### TASK PROMPT
Instruction for the entries below: return the part that opens with the line containing "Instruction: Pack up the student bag" and closes with the line containing "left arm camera", exactly, and no pictures.

Data entries

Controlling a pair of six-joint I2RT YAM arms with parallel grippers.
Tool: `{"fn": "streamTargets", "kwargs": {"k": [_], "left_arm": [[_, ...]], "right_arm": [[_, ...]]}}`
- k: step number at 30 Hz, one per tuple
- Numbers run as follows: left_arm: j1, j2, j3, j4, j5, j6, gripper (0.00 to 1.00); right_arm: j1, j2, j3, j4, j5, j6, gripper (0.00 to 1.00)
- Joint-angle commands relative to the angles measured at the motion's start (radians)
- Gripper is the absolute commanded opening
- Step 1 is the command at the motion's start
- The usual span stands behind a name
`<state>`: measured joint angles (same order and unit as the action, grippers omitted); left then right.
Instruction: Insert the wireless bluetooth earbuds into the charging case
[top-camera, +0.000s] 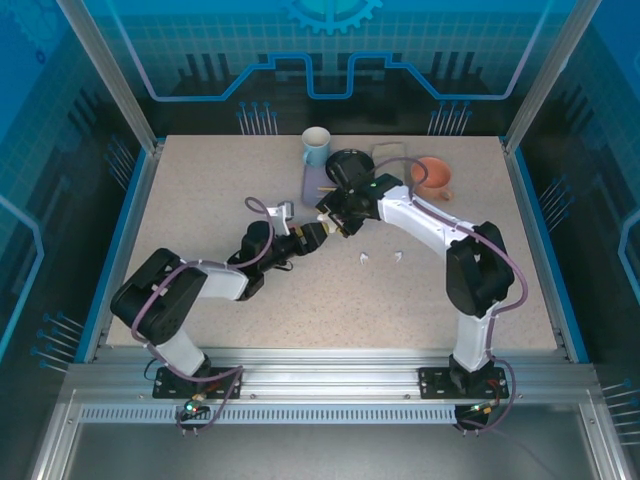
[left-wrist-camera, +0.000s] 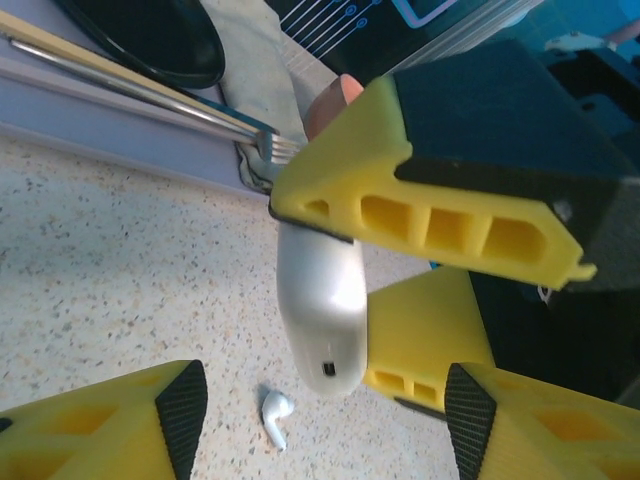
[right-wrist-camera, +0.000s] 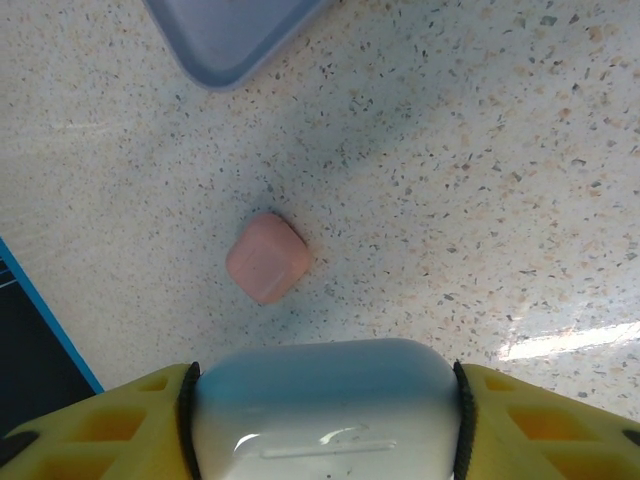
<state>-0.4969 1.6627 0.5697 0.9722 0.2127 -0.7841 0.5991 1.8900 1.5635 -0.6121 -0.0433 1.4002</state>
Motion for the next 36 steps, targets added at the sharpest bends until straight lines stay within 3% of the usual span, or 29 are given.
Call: {"fn": "streamTargets", "kwargs": {"k": [1, 18, 36], "left_arm": [[-0.010, 0.023, 0.043, 0.061, -0.024, -0.003, 0.65], [-0.029, 0.114, 0.102, 0.107, -0.025, -0.027, 0.51], [-0.029, 0.119, 0.114, 0.091, -0.032, -0.030, 0.17]], "right_arm": [[-0.015, -0.041, -0.025, 0.031, -0.029, 0.029, 0.41], [-0.021, -0.046, -0.045, 0.051, -0.044, 0.042, 0.40], [-0.023, -0.063, -0.063, 0.067, -0.047, 0.052, 0.40]]}}
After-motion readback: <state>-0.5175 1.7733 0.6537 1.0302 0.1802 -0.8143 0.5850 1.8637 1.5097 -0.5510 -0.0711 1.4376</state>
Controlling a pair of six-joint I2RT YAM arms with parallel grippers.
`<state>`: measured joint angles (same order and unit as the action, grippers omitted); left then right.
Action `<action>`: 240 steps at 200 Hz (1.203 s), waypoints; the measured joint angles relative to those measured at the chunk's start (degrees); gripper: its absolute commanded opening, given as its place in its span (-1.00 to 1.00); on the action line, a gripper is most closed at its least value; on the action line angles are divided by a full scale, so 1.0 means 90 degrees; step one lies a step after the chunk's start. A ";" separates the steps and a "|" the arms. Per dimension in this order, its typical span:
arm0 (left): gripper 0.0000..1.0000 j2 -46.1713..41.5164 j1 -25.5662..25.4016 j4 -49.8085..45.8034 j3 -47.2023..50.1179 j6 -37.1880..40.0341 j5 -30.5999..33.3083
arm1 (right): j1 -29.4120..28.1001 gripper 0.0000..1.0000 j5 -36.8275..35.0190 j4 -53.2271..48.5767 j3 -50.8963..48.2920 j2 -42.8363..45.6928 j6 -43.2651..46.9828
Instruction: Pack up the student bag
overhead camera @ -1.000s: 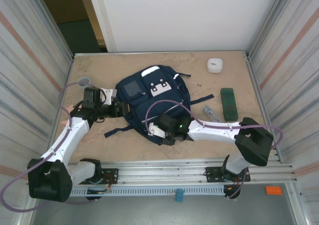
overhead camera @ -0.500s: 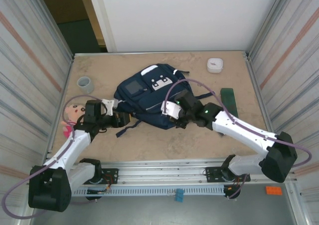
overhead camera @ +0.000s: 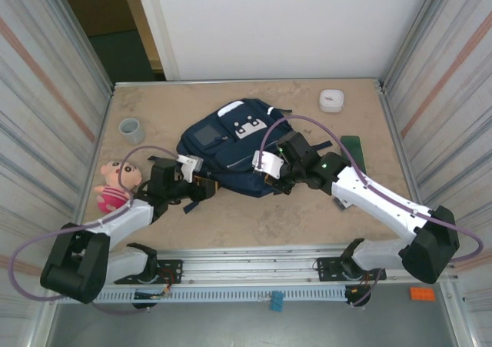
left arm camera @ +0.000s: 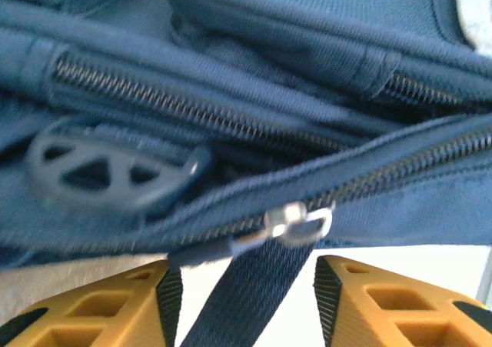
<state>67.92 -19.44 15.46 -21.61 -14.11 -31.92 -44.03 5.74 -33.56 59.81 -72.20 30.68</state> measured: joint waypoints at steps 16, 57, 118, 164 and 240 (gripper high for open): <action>-0.39 0.0151 -0.0010 0.0389 0.0000 0.0070 -0.0049 | 0.0044 -1.00 0.0036 0.0000 0.0000 0.0000 -0.0002; -1.00 0.0036 -0.0170 0.0578 -0.0002 0.0444 -0.0352 | 0.0148 -1.00 0.0005 0.0002 0.0010 -0.0010 -0.0058; -1.00 -0.1229 -0.0629 0.0012 -0.0005 0.0797 -0.0527 | 0.0131 -1.00 -0.0238 0.0029 0.0010 -0.0277 -0.0454; -0.77 -0.1489 -0.1098 -0.1243 -0.0454 0.1168 -0.0396 | 0.0005 -1.00 -0.0335 0.0393 -0.0058 -0.0476 -0.0792; 0.39 -0.1566 -0.0391 -0.0578 0.0503 0.0291 0.0753 | 0.0833 -1.00 0.1115 -0.0350 0.0107 -0.0015 -0.0066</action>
<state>53.82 -22.96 10.26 -17.08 -11.49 -25.15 -36.53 15.77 -36.71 60.77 -72.34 30.09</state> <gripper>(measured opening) 0.679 0.052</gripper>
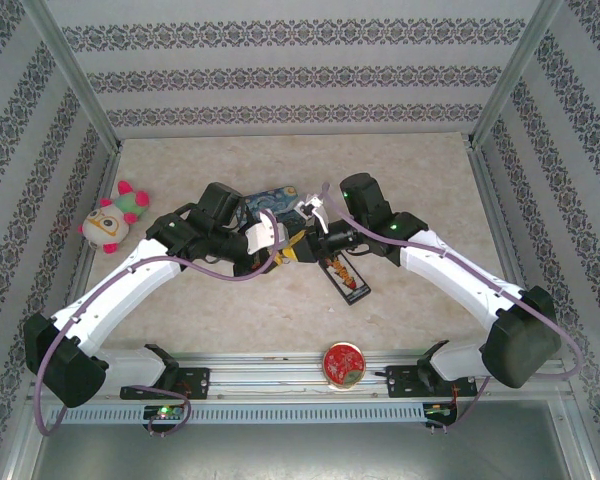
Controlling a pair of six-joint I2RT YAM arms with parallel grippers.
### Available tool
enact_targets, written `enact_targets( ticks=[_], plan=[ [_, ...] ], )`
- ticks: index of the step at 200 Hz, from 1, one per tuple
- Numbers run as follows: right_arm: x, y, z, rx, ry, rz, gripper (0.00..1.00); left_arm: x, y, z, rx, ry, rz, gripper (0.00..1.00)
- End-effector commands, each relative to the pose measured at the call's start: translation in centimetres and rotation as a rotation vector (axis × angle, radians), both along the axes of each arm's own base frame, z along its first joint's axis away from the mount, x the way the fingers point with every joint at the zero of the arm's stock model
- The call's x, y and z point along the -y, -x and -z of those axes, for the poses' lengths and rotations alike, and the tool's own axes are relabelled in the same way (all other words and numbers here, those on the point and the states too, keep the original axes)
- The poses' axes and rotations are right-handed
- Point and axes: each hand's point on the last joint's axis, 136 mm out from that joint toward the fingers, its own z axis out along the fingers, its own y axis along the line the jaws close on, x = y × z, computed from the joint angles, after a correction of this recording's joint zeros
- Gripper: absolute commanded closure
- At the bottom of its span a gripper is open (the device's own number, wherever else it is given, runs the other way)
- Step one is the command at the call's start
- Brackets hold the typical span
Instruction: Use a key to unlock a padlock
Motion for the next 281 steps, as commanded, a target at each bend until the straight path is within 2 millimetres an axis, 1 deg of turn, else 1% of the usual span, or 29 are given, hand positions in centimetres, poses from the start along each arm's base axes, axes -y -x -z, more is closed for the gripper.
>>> enact_targets(
  ticks=[1, 8, 10, 20, 31, 45, 53, 72, 85, 96, 108, 130, 149, 173, 204, 207, 252, 281],
  plan=[
    [0.5, 0.7, 0.7, -0.037, -0.006, -0.023, 1.0, 0.0, -0.9, -2.4, 0.089, 0.068, -0.036, 1.0],
    [0.6, 0.6, 0.7, -0.036, -0.01, -0.013, 1.0, -0.1, -1.0, -2.6, 0.098, 0.08, -0.046, 1.0],
    [0.6, 0.5, 0.7, -0.035, -0.01, -0.009, 1.0, -0.1, -1.0, -2.7, 0.1, 0.084, -0.049, 0.98],
    [0.8, 0.0, 0.6, -0.033, -0.014, 0.022, 1.0, -0.1, -1.2, -3.2, 0.115, 0.108, -0.066, 0.86],
    [1.1, -0.9, 0.5, -0.034, -0.023, 0.076, 1.0, -0.2, -1.3, -3.8, 0.13, 0.139, -0.08, 0.63],
    [1.5, -2.3, 0.3, -0.04, -0.049, 0.157, 1.0, -0.3, -1.6, -4.9, 0.153, 0.2, -0.121, 0.53],
    [1.7, -3.1, 0.2, -0.044, -0.071, 0.204, 1.0, -0.4, -2.0, -5.6, 0.161, 0.247, -0.156, 0.43],
    [2.3, -4.8, -0.3, -0.067, -0.137, 0.309, 1.0, -0.9, -3.1, -7.5, 0.161, 0.374, -0.268, 0.39],
    [2.8, -6.0, -0.7, -0.087, -0.188, 0.38, 1.0, -1.6, -4.4, -8.7, 0.132, 0.478, -0.389, 0.35],
    [3.1, -6.7, -1.2, -0.105, -0.241, 0.419, 1.0, -2.1, -5.1, -9.4, 0.076, 0.56, -0.459, 0.34],
    [3.5, -7.4, -1.9, -0.122, -0.294, 0.447, 1.0, -2.3, -5.7, -9.7, -0.001, 0.63, -0.516, 0.35],
    [3.5, -7.9, -3.2, -0.139, -0.363, 0.456, 1.0, -2.1, -6.6, -9.0, -0.134, 0.685, -0.573, 0.38],
    [3.4, -7.9, -4.5, -0.148, -0.41, 0.442, 1.0, -1.4, -6.9, -8.8, -0.21, 0.704, -0.563, 0.39],
    [3.3, -7.7, -5.9, -0.151, -0.454, 0.421, 1.0, -0.6, -7.2, -9.3, -0.257, 0.738, -0.527, 0.39],
    [3.3, -7.6, -6.2, -0.163, -0.461, 0.424, 1.0, 0.4, -7.5, -10.3, -0.3, 0.789, -0.469, 0.44],
    [3.4, -7.6, -6.6, -0.149, -0.474, 0.419, 1.0, 0.5, -7.5, -10.4, -0.303, 0.794, -0.466, 0.44],
    [3.3, -7.3, -6.9, -0.154, -0.493, 0.405, 1.0, 0.7, -8.3, -10.8, -0.324, 0.857, -0.45, 0.48],
    [3.2, -7.2, -6.9, -0.157, -0.493, 0.393, 1.0, 0.7, -8.5, -11.3, -0.337, 0.891, -0.427, 0.56]
  ],
)
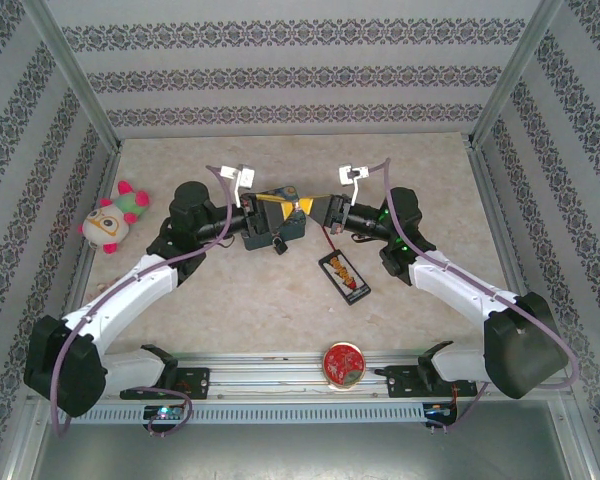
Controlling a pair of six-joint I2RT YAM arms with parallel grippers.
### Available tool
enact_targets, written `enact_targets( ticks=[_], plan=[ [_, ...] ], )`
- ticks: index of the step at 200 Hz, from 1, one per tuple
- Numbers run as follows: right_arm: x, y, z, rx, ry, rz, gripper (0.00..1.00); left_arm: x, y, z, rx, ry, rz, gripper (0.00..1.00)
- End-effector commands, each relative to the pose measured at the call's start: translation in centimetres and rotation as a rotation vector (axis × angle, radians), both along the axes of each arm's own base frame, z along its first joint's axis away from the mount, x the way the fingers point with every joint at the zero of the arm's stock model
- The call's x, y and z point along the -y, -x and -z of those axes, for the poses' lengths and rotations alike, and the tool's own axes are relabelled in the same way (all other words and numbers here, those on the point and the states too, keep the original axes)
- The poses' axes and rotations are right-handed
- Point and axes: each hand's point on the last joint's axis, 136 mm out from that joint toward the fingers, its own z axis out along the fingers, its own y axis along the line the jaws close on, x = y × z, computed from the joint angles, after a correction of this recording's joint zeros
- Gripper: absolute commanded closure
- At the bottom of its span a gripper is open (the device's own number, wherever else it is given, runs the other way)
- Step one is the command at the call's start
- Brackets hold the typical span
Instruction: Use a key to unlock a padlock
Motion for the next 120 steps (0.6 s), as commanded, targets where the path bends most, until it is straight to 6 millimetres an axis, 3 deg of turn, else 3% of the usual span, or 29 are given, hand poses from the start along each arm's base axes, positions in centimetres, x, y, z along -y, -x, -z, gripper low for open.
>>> enact_targets(
  ticks=[1, 120],
  plan=[
    [-0.12, 0.37, -0.96, 0.038, -0.028, -0.026, 1.0, -0.17, 0.01, -2.47, 0.061, 0.087, 0.028, 0.56],
    [-0.26, 0.12, -1.64, 0.035, -0.07, -0.038, 1.0, 0.06, 0.12, -1.97, 0.045, 0.103, 0.072, 0.74]
  ],
)
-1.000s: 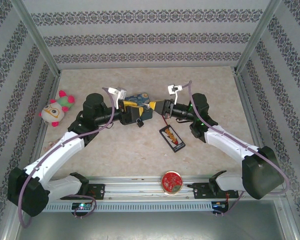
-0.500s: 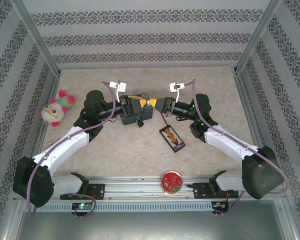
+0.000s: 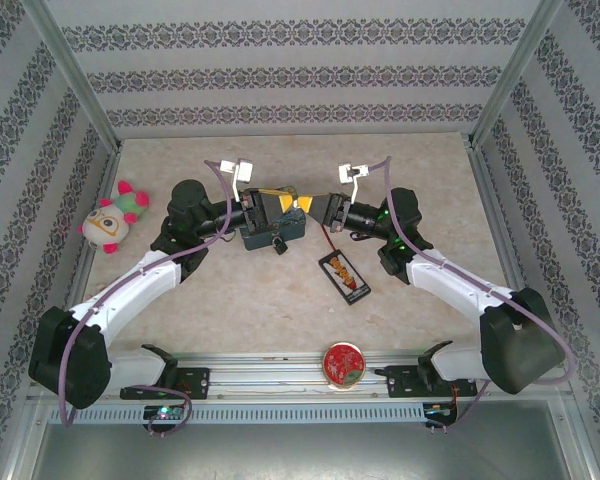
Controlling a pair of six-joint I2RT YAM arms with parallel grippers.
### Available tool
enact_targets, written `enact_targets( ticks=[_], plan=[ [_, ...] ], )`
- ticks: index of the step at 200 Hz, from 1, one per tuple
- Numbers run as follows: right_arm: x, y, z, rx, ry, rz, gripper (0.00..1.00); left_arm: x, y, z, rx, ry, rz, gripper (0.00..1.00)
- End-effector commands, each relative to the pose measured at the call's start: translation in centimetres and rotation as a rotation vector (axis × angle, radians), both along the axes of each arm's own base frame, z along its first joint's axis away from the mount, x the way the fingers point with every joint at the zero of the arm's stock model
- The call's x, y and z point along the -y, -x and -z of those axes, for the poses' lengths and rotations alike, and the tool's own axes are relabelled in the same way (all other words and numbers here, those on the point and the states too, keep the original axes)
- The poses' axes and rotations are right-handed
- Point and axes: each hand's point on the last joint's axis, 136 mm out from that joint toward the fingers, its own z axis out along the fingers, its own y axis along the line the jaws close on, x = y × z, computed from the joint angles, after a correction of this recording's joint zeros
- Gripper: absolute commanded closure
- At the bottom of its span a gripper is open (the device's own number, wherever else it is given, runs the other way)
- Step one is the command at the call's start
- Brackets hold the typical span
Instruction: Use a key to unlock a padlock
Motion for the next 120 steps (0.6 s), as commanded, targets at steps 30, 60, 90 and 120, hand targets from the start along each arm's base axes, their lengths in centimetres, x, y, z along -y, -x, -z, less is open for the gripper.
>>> enact_targets(
  ticks=[30, 60, 90, 120],
  plan=[
    [-0.1, 0.0, -1.2, 0.038, -0.043, -0.017, 1.0, -0.2, 0.3, -0.6, 0.038, 0.021, 0.025, 0.85],
    [-0.2, 0.1, -1.2, 0.034, -0.047, -0.023, 1.0, -0.2, 0.3, -0.6, 0.039, 0.02, 0.027, 1.0],
    [-0.1, 0.2, -0.9, 0.035, -0.032, -0.027, 0.95, -0.2, 0.6, -0.8, 0.056, 0.003, 0.041, 1.0],
    [0.4, 0.7, 0.3, 0.048, 0.019, -0.01, 0.64, -0.1, 1.5, -0.6, 0.069, -0.081, 0.073, 1.0]
  ],
)
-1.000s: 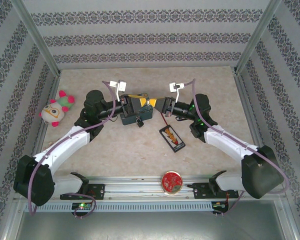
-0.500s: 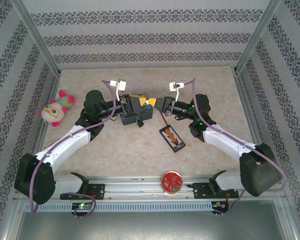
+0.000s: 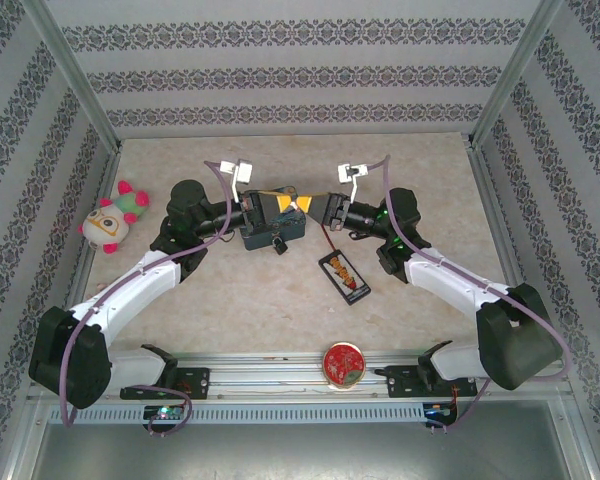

### RESPONSE TO THIS TASK
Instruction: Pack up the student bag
overhead camera @ -1.000s: 
overhead camera @ -0.500s: 
overhead camera @ +0.000s: 
left arm camera @ +0.000s: 

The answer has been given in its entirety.